Najważniejszym trendem zauważalnym przez firmy na rynku jest rozszerzanie oferty przez firmy w zakresie nowych technologii, które pozwalają na zmianę już istniejących produktów (jak wykorzystanie nici w liftingu) lub wprowadzenie nowych, wcześniej nie proponowanych usług (jak np. ginekologia estetyczna) - wynika z raportu PMR „Rynek chirurgii plastycznej w Polsce 2014. Prognozy rozwoju na lata 2014-2015". Czynniki pozytywnie wpływające na sytuację w sektorze to zmiany kulturowe, rozwój nowych technologii oraz bogacenie się społeczeństwa (trend wieloletni, pomimo osłabienia rozwoju gospodarczego).

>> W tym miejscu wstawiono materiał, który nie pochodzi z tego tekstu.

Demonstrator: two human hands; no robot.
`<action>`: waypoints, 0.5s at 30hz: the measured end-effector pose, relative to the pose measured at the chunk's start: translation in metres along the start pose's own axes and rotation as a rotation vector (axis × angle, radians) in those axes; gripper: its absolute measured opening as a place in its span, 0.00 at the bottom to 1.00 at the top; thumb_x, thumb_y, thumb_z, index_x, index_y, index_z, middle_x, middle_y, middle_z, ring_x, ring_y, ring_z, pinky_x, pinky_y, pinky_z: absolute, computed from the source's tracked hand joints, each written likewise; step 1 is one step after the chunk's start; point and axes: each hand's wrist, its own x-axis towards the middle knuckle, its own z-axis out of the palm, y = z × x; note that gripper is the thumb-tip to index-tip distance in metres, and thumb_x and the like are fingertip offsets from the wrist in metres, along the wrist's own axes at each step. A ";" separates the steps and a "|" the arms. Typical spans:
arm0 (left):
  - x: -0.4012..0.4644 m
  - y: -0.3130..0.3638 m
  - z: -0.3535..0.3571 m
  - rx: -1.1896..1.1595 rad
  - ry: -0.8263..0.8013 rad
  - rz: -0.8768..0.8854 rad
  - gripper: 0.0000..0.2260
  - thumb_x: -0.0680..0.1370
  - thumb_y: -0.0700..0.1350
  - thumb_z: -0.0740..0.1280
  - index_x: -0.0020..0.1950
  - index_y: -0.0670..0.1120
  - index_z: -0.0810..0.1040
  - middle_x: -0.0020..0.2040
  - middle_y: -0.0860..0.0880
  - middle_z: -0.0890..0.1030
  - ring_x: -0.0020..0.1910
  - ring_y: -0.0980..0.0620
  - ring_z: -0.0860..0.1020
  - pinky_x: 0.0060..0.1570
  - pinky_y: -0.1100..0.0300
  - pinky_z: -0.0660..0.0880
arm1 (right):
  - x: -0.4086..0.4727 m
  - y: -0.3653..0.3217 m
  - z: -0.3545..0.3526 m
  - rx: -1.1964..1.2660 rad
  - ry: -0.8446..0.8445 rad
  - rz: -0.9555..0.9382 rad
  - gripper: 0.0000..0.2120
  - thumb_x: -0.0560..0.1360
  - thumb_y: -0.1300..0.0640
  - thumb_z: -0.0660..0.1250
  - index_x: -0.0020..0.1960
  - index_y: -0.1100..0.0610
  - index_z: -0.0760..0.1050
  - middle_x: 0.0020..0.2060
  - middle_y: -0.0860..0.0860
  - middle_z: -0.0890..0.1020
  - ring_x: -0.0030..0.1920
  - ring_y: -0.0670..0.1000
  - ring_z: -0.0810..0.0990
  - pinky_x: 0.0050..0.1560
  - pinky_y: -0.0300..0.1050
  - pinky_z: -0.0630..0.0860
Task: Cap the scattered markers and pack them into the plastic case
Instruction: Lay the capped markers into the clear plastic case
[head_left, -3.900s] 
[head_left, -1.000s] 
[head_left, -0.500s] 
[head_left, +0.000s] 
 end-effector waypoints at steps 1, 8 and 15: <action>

Rozdrobniony rynek Większość firm obecnych na rynku działa za pośrednictwem placówek zwanych przez nie klinikami, z wyodrębnionymi usługami konsultacyjnymi oraz częścią szpitalną. Rynek chirurgii plastycznej w Polsce jest dość rozdrobniony, co wynika z faktu, iż na rynku działa wiele multispecjalistycznych placówek, dla których chirurgia plastyczna stanowi tylko część działalności. Oprócz tego na rynku działa kilka znanych, pojawiających się często w mediach, chirurgów plastycznych, którzy posiadają swoje wyspecjalizowane kliniki.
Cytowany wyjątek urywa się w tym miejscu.